Strona 2 z 6

Re: O szczurzym duecie i psie, który nie umiał szczekać...

: wt gru 06, 2011 10:19 pm
autor: Nathan
Witaj,

No proszę... widzę, że u Ciebie, Kari, szeroka paleta przysmaków. ;)
Doskonale pamiętam, iż uwielbiają pomidory, bo dawałem im je dość często. ;)
Kup im płatki kukurydziane, to zobaczysz, co się w klatce będzie działo. ;D
Ale z tym jajkiem to mnie zaskoczyłaś.
A obierać je im, to już nie łaska? :P
Niebawem pojawi się nowy film z dzisiejszych wybiegów Marysi z Niunią oraz wszystkich chłopaków. ^-^

Pozdrawiam serdecznie,
Nathan

Re: O szczurzym duecie i psie, który nie umiał szczekać...

: wt gru 06, 2011 10:37 pm
autor: kari
A po co obierać? Niech dziewczyny mają trochę zajęcia przy jedzeniu :)
Płatki kukurydziane? A nie pozabijają się o nie? ;)

Re: O szczurzym duecie i psie, który nie umiał szczekać...
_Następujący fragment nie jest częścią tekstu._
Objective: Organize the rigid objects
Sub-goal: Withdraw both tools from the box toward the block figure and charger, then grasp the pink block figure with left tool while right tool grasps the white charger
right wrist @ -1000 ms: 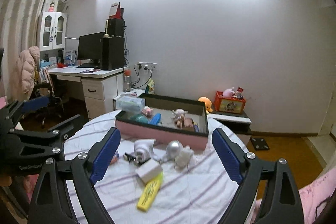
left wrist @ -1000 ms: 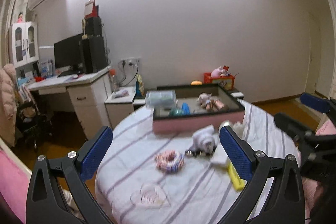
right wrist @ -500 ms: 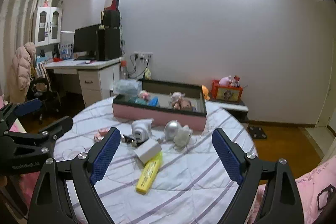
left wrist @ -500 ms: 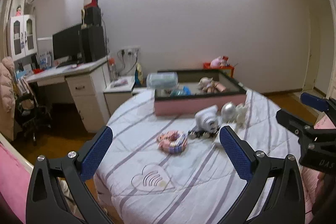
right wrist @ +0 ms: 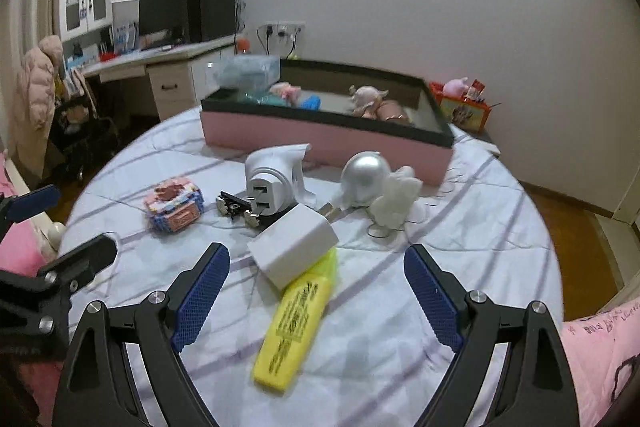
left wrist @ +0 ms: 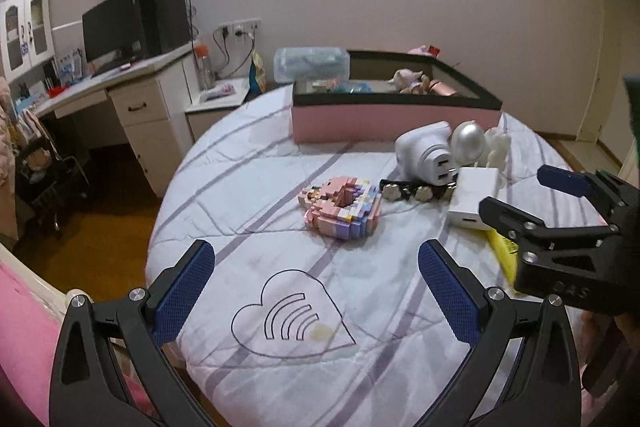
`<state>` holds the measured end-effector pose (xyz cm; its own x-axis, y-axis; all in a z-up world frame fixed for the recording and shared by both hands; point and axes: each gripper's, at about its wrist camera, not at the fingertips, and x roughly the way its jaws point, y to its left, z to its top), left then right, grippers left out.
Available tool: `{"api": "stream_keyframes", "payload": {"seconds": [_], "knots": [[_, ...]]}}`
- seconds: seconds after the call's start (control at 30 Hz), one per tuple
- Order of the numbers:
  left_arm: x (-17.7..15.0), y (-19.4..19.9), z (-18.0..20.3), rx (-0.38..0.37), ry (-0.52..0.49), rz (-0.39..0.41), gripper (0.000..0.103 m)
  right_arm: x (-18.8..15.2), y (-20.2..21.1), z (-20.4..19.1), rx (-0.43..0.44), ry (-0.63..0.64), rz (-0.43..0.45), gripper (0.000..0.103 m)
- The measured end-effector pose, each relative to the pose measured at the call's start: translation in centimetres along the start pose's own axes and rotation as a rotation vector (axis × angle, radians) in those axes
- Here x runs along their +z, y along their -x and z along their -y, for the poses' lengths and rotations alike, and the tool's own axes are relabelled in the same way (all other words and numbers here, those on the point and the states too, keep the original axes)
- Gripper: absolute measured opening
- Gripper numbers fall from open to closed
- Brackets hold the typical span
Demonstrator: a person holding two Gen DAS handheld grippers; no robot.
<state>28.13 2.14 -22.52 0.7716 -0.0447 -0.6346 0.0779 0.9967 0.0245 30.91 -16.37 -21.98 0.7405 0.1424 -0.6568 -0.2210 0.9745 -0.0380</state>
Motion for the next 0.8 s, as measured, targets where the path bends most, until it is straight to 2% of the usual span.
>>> {"api": "stream_keyframes", "payload": {"seconds": [0.23,0.37,0.43,0.47,0.57,0.8], "knots": [[0.3,-2.5,-1.0,-0.012,0.022,-0.054,0.103,0.8,-3.5,-0.3,0.013,0.047,-0.086,0.090],[0.4,-3.7,-0.9,-0.018,0.017,-0.077,0.103,0.8,-4.3,-0.2,0.049,0.062,-0.119,0.088],[0.5,-4.2,-0.7,-0.022,0.011,-0.088,0.103,0.9,-4.4,-0.1,0.077,0.060,-0.128,0.069],[0.5,-4.5,-0.6,-0.026,0.012,-0.093,0.103,0.9,-4.4,0.0,0.086,0.058,-0.129,0.056],[0.6,-5.2,-0.3,-0.033,0.008,-0.107,0.103,1.0,-4.4,0.4,0.097,0.041,-0.131,0.056],[1.7,-6.7,0.3,-0.045,0.008,-0.130,0.103,0.9,-2.7,3.2,0.106,-0.058,-0.071,0.056]]}}
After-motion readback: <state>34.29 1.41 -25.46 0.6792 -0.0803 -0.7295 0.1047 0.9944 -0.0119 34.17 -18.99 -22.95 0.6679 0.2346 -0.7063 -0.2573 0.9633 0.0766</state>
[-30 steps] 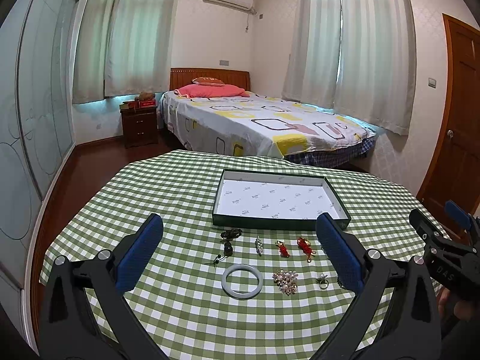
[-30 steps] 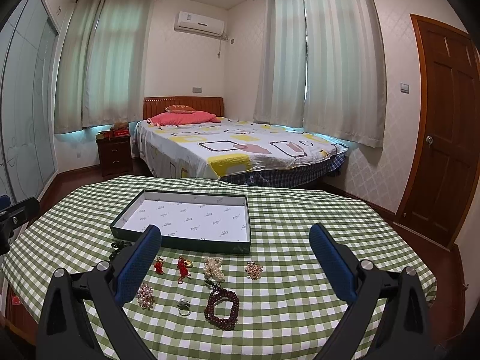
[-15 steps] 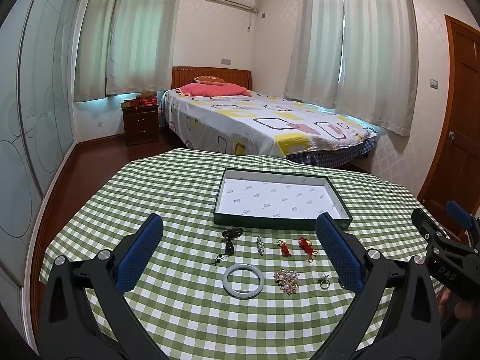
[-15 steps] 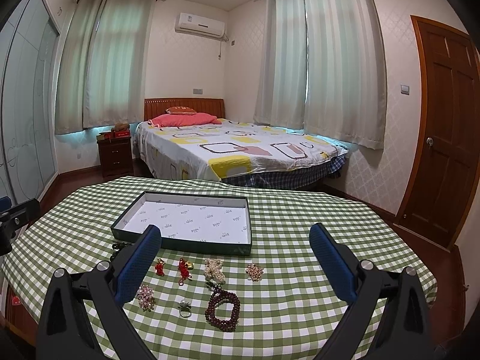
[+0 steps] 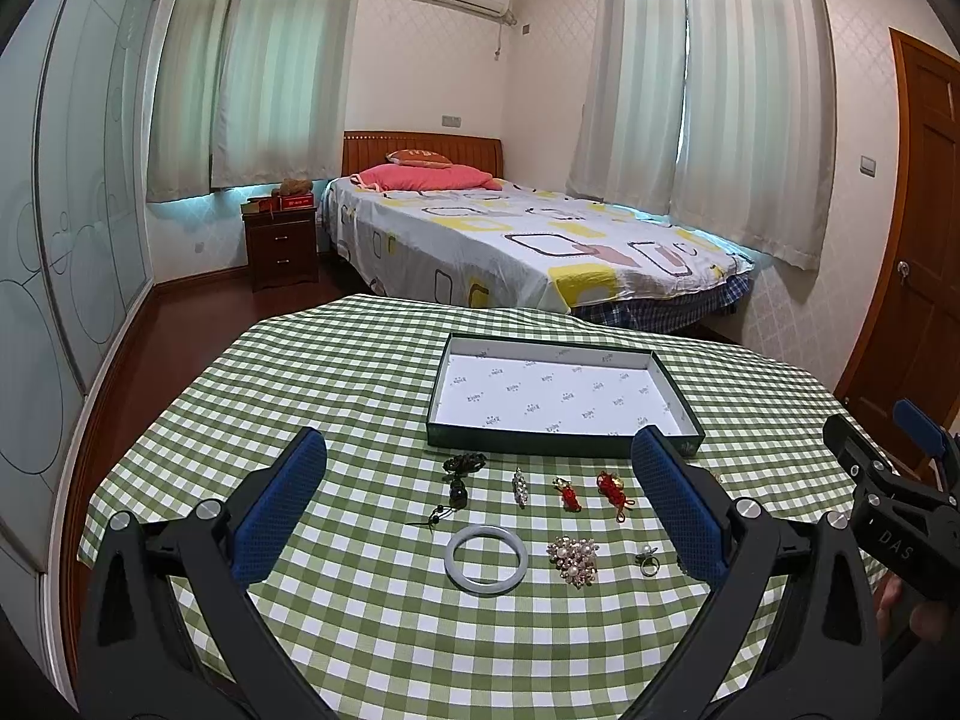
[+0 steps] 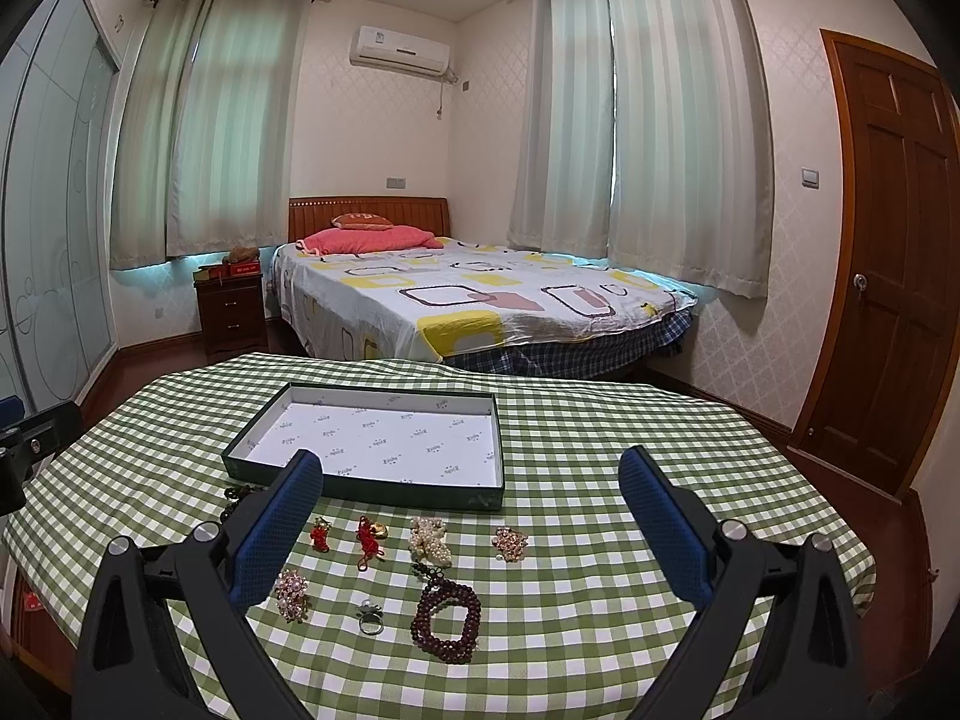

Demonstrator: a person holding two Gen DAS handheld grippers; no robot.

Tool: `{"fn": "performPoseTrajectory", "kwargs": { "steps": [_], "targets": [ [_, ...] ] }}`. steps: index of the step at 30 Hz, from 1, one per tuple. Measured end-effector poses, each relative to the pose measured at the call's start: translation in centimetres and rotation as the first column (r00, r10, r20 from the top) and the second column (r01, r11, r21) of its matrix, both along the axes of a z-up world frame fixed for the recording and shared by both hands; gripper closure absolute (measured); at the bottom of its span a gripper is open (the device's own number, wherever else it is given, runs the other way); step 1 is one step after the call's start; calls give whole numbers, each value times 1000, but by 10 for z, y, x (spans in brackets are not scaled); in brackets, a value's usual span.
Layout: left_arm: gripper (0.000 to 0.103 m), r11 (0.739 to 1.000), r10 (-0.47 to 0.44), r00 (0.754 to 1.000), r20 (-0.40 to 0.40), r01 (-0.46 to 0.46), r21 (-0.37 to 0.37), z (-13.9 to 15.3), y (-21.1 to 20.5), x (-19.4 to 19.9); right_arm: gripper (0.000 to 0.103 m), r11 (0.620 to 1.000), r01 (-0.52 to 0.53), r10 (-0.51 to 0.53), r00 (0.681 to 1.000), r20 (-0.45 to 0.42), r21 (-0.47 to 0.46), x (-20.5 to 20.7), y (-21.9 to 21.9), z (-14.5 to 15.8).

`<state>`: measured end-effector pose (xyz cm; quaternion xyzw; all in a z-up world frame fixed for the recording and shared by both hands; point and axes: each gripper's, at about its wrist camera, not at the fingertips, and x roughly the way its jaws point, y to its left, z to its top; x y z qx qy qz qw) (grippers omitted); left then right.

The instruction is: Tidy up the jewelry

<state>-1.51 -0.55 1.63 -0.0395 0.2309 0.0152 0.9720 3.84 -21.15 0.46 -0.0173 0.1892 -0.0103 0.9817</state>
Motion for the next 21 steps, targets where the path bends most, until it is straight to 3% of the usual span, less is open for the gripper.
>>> {"fn": "performPoseTrajectory", "kwargs": {
  "steps": [21],
  "targets": [
    [4, 1000, 0, 1000, -2, 0, -2, -2, 1, 0, 6, 1000, -1, 1, 1000, 1, 0, 0, 0, -2]
  ]
}}
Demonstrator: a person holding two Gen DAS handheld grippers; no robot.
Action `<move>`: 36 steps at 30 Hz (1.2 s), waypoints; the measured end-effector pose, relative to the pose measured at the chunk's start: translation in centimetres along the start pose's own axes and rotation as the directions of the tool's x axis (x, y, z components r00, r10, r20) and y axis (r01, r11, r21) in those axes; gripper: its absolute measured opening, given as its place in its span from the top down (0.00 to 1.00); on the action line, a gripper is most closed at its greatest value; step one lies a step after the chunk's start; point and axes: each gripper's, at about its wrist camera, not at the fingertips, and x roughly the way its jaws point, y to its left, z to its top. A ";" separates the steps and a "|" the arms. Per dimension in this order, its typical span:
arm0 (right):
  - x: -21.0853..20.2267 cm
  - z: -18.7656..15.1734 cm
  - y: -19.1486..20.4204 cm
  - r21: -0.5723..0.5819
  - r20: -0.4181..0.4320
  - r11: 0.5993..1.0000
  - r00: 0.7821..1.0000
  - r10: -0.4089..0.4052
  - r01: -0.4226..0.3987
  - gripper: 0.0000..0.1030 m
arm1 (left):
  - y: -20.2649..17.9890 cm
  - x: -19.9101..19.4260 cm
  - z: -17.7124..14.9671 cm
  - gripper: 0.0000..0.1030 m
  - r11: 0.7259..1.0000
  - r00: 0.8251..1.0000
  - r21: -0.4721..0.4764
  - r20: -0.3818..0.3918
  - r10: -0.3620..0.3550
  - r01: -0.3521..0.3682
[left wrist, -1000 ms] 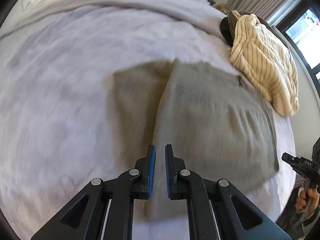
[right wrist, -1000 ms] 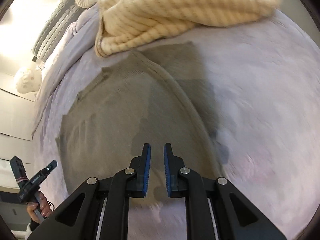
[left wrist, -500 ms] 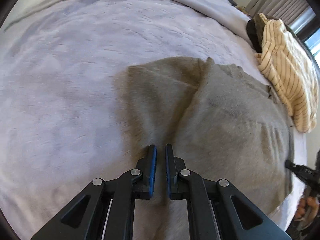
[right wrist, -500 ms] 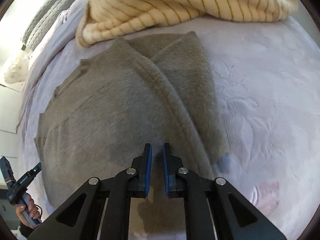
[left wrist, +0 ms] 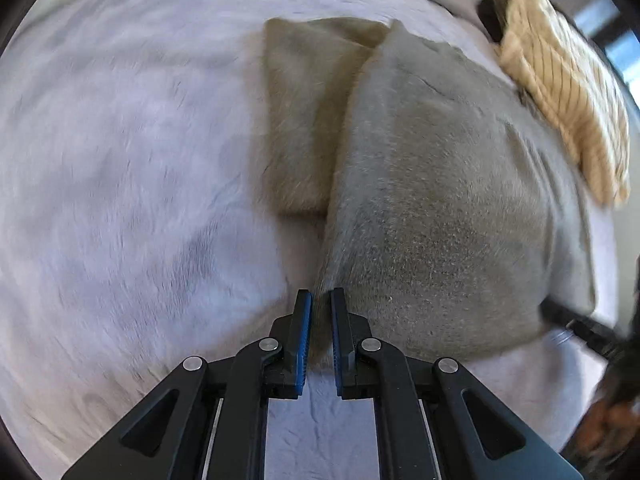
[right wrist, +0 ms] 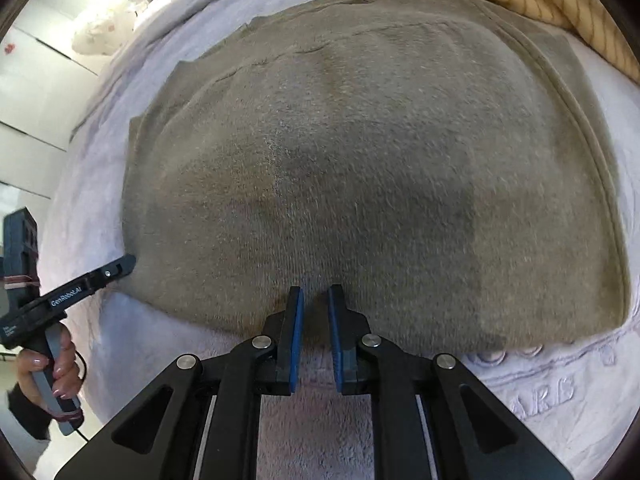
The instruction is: Fold small clothes
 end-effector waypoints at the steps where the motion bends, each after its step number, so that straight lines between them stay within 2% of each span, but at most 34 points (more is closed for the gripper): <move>1: -0.1 -0.1 -0.3 0.008 -0.002 1.000 1.000 0.006 -0.006 0.86 | 0.3 -0.2 -0.2 0.75 1.000 1.000 -0.007 0.003 0.019 -0.019; 2: -0.3 -0.2 -0.6 0.023 -0.005 1.000 1.000 0.014 -0.014 0.86 | 0.5 -0.4 -0.3 0.72 1.000 1.000 -0.011 0.008 0.027 -0.027; 7: -0.4 -0.5 -0.7 0.029 -0.013 1.000 1.000 0.006 -0.006 0.86 | 1.1 -1.7 -1.0 0.72 1.000 1.000 -0.018 0.003 0.014 -0.014; 11: -0.8 -0.6 1.3 -0.008 0.002 0.999 0.999 -0.034 0.034 0.84 | 1.4 -2.6 -1.4 0.72 0.999 0.999 -0.038 0.000 0.033 -0.033; 17: -0.5 0.6 7.8 -0.148 0.043 0.988 0.997 0.061 -0.054 0.83 | 1.8 -3.6 -2.2 0.72 0.998 0.998 -0.043 0.018 0.056 -0.055; 21: 0.9 3.1 10.2 -0.146 0.042 0.980 0.989 0.144 -0.137 0.83 | 1.9 -4.3 -2.1 0.72 0.995 0.996 -0.053 0.040 0.082 -0.080; 24: 2.0 5.7 11.7 -0.133 0.049 0.975 0.981 0.186 -0.178 0.83 | 2.2 -5.0 -2.0 0.72 0.989 0.988 -0.056 0.064 0.141 -0.137; 27: 3.3 8.4 12.7 -0.106 0.046 0.973 0.976 0.211 -0.206 0.83 | 3.0 -5.1 -1.7 0.70 0.988 0.989 -0.090 0.063 0.133 -0.127; 28: 3.8 9.2 13.2 -0.096 0.046 0.972 0.974 0.220 -0.215 0.83 | 3.4 -5.1 -1.7 0.44 0.986 0.989 -0.102 0.058 0.135 -0.129; 29: 4.3 10.1 13.5 -0.088 0.048 0.971 0.973 0.226 -0.221 0.83 | 3.7 -5.1 -1.6 0.09 0.984 0.987 -0.114 0.060 0.146 -0.139; 30: 4.7 10.8 13.8 -0.081 0.049 0.971 0.972 0.228 -0.224 0.83 | 4.1 -5.4 -1.7 0.02 0.979 0.983 -0.134 0.078 0.167 -0.156; 31: 5.3 11.8 14.1 -0.066 0.052 0.970 0.970 0.238 -0.234 0.83 | 4.4 -5.9 -1.8 0.01 0.977 0.979 -0.144 0.109 0.175 -0.159; 36: 7.3 14.9 14.5 0.046 0.075 0.958 0.957 0.280 -0.283 0.83 | 6.5 -6.6 -1.5 0.01 0.971 0.977 -0.183 0.120 0.178 -0.155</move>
: wt gru 06, 2011 10:52 pm
autor: Nathan
Nie powinno być aż tak źle, ale trzeba dmuchać na zimne, bo nigdy nie wiadomo. ;D

Pozdrawiam,
N.

Re: O szczurzym duecie i psie, który nie umiał szczekać...

: sob gru 10, 2011 2:17 pm
autor: kari
Przeglądając dzisiaj jakieś rodzinne zdjęcia znalazłam wśród nich fotkę mojego pierwszego szczurka. Chciałam przedstawić Wam Mysię, cudnego kapturka.

Jak to się w ogóle zaczęło, że mam szczury? Przypadkiem. Mój ojciec chrzestny dostał od kolegi szczura na "przechowanie". Z tego co pamiętam to był szary samiec, dość duży, więc już pewnie dorosły. Wtedy zakochałam się w szczurach. Miałam jakieś 6-7 lat. Bawiłam się z nim, karmiłam, nazwałam Tuptuś (nie mam pojęcia jak nazwał go właściciel). Wtedy zostało zasiane ziarno zaszczurzenia. Rodzice widzieli jaką przyjemność mi to sprawiało i postanowili kupić mi szczura.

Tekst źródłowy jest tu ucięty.